Lars brought me a cup of tea and a huge cupcake halfway through the afternoon. “It’s the anniversary of Hinny’s divorce,” he said. “She always celebrates it.”
“Tell me what’s going on out there in the real world,” I said. “I feel like I’ve been stuck in here for a week.”
“This is for telling Julia to cut her hair, is it?”
I didn’t think so. I was pretty sure this was for whatever rule Dr. Ferris reckoned I’d broken by writing Sylvie on a piece of paper with a square and two lines drawn on it in marker pen. But I didn’t want to say that. Not even to Lars. I wanted to take it home and Google the life out of it first.

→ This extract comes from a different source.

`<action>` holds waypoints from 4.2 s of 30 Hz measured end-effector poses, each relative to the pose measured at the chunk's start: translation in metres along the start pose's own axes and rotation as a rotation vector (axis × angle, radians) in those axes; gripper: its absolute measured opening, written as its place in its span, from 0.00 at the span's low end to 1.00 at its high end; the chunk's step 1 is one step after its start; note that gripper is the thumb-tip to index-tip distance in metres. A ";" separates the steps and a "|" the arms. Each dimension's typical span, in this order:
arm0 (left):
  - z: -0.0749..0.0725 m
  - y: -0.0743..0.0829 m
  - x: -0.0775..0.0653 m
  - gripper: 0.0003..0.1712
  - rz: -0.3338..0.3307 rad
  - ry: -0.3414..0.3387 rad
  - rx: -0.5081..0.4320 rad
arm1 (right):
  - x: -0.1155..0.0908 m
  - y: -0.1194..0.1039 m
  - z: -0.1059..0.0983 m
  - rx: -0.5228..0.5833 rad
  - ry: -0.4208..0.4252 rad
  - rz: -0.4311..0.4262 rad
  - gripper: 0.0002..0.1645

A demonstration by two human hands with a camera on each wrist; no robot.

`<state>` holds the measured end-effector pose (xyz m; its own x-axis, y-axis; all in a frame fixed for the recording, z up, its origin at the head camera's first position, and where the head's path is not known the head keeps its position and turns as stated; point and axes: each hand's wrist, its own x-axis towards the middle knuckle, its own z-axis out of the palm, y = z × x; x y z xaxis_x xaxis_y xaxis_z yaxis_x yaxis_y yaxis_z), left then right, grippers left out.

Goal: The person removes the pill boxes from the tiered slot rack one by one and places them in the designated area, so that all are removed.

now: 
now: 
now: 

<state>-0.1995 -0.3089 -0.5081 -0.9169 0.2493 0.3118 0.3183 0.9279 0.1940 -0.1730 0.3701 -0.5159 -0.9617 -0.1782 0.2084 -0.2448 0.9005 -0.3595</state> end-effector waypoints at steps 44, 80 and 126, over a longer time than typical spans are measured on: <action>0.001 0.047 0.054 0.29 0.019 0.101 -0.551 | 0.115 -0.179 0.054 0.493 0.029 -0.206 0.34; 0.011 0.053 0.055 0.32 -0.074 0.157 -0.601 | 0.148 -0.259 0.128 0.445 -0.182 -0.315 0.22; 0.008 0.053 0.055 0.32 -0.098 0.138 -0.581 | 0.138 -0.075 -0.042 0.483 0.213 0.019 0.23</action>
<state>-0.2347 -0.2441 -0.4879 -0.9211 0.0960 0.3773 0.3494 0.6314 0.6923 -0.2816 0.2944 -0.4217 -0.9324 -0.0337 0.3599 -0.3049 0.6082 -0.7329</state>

So I shrugged. “For one,” I said, “I didn’t tell her to cut her hair. I suggested she get a haircut. And for two, she liked it. She bloody liked it until Fanny-Ice-Arse came, then she started kicking off.”
“What did I tell you?” he said, but everyone had told me so much I had no idea what he meant. I shrugged again. “Watch out for the personality disorders. Julia’s very sick. She’ll manipulate you any way she can. Of course she pretended she hated her hair and made out you’d traumatised her.”
“She was fine,” I said. “When I was doing it, she was absolutely fine.”
“Of course she was,” said Lars. “She had all your attention, all your focus. She’d have loved it.”
“Yeah but—” I began, but managed to stop myself. He was a psychiatric nurse and I’d blagged my way into this job. If he thought it was a sign of illness to want a bit of pampering, I shouldn’t argue.
“And as for what’s going on out in the world,” he said. “There’s another update from the pathologist. We know the body’s not a vagrant because he had about a million pounds worth of dentistry done just before he died. Hadn’t even finished it. He still had a temporary crown in one side.” Lars gave a huge grin, showing off the empty gums where his molars should be.